→ **DATA PROVIDED**:
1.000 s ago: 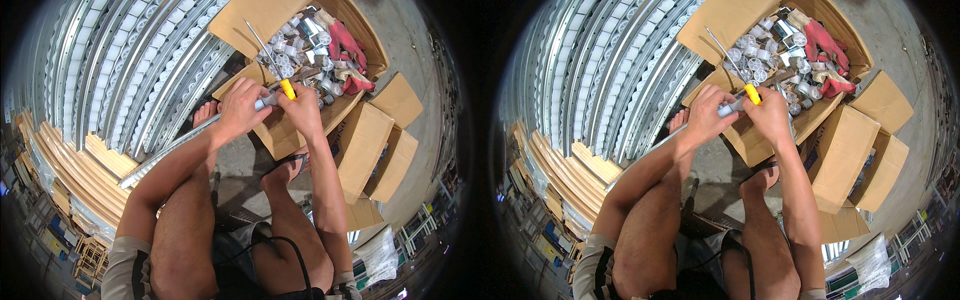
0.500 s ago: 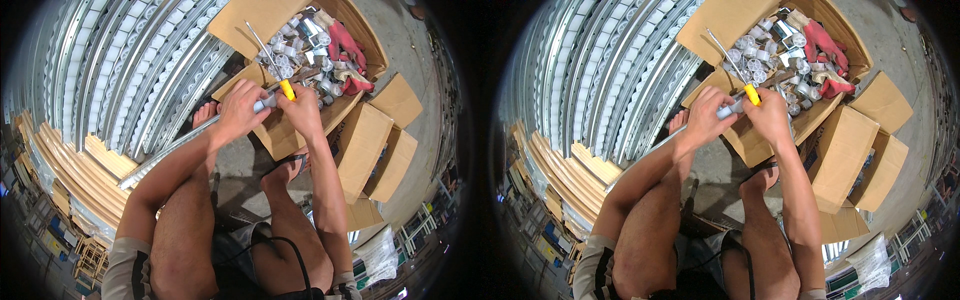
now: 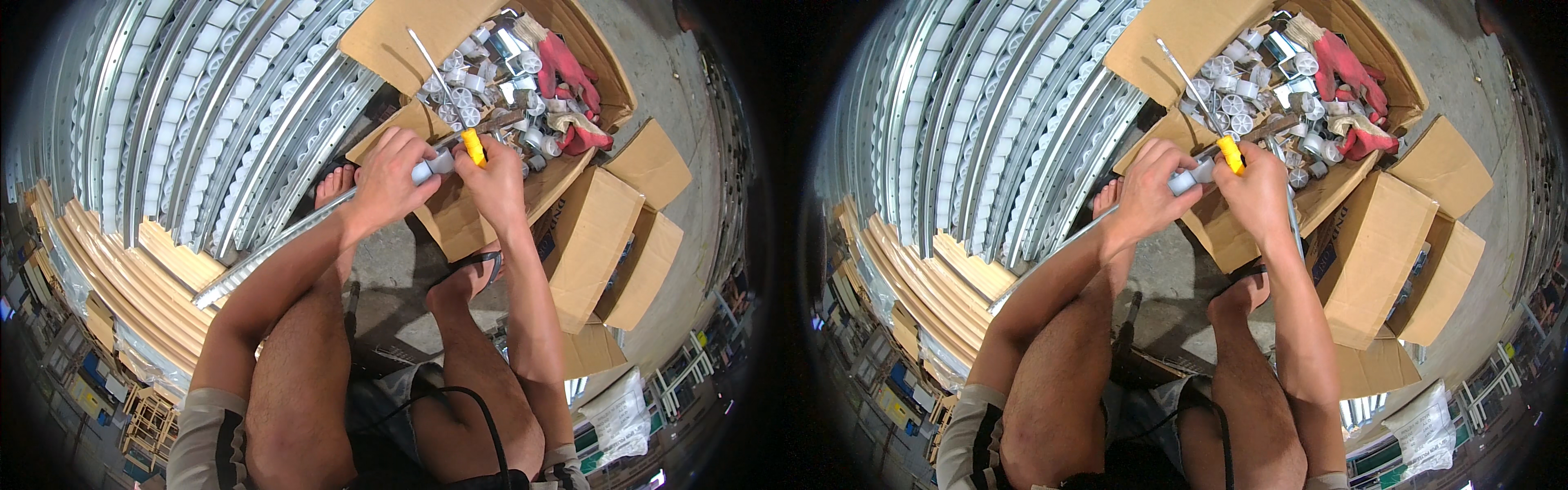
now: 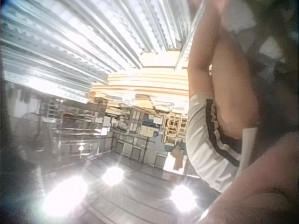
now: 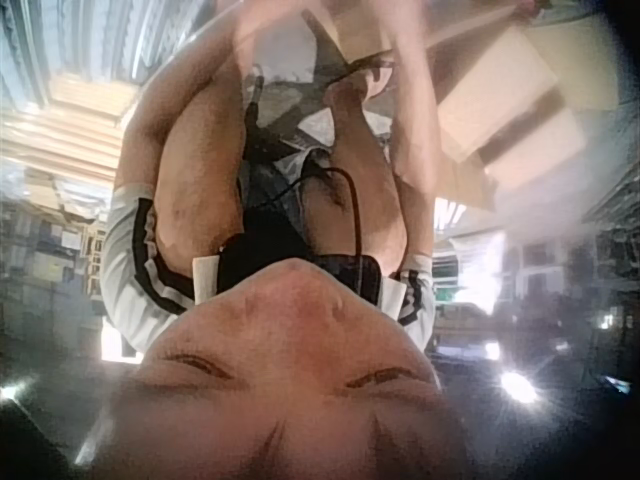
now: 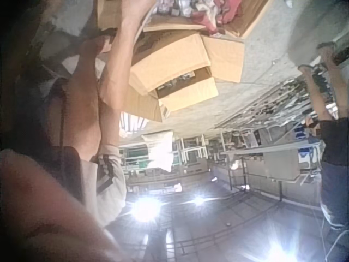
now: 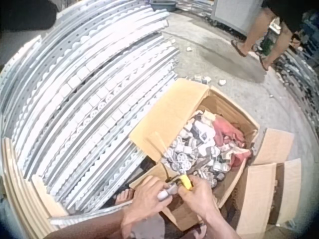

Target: The person assembles components into a metal track, picking up small metal brackets and plastic rollers from boxes and using a screwdriver to secure them into the track.

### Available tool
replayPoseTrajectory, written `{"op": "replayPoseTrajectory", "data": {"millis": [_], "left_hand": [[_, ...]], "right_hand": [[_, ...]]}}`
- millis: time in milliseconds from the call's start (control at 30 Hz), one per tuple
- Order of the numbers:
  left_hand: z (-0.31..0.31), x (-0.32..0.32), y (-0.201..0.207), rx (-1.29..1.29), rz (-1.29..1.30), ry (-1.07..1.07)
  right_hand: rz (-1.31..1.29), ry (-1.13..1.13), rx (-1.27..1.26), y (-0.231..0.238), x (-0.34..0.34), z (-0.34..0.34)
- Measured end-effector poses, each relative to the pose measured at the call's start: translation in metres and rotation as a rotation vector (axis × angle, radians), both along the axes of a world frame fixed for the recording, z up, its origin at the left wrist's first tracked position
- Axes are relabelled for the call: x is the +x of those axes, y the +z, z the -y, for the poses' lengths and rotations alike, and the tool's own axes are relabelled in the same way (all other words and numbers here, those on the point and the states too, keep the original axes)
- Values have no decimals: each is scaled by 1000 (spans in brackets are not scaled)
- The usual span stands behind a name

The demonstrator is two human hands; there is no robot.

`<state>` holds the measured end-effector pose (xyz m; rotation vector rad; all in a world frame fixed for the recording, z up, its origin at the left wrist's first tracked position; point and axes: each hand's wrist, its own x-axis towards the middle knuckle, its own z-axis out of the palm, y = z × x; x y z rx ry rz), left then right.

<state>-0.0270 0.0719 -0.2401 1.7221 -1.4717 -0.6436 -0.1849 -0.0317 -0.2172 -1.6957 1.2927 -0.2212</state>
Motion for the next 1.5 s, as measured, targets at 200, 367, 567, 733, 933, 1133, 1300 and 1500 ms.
{"op": "replayPoseTrajectory", "data": {"millis": [200, 367, 567, 733, 933, 1133, 1300, 1500], "left_hand": [[-4, 1, 2, -26, 63, 13], [-9, -1, 13, -58, 184, 65], [-4, 2, 25, -133, 412, -116], [-7, 13, 10, -91, 380, 31], [-5, 7, 12, -114, 346, -54], [-5, 3, 8, -92, 189, 17], [-2, 1, 13, 15, 82, 61], [5, 13, 18, 175, 24, 5]], "right_hand": [[56, -139, 60, 11, -3, 0], [344, -420, 130, 29, -13, 10], [373, -450, 179, 34, -20, 8], [358, -472, 202, 39, -24, 11], [379, -485, 224, 35, -26, 8], [344, -350, 223, 27, -21, -2], [207, -169, 226, 15, -9, -18], [87, -118, 96, 19, 3, -31]]}}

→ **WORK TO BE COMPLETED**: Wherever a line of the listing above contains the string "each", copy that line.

→ **EXERCISE RESULT**:
- Measured end-effector poses, each relative to the pose measured at the call's start: translation in metres and rotation as a rotation vector (axis × angle, radians), both along the axes of a world frame fixed for the recording, z up, its origin at the left wrist's first tracked position
- Values have no decimals: each is scaled by 1000 (spans in brackets are not scaled)
`<state>` holds the measured end-effector pose (xyz m; rotation vector rad; all in a world frame fixed for the recording, z up, its origin at the left wrist's first tracked position; point and axes: each hand's wrist, its own x-axis towards the middle knuckle, its own z-axis out of the palm, y = z × x; x y z rx ry rz), left then right.

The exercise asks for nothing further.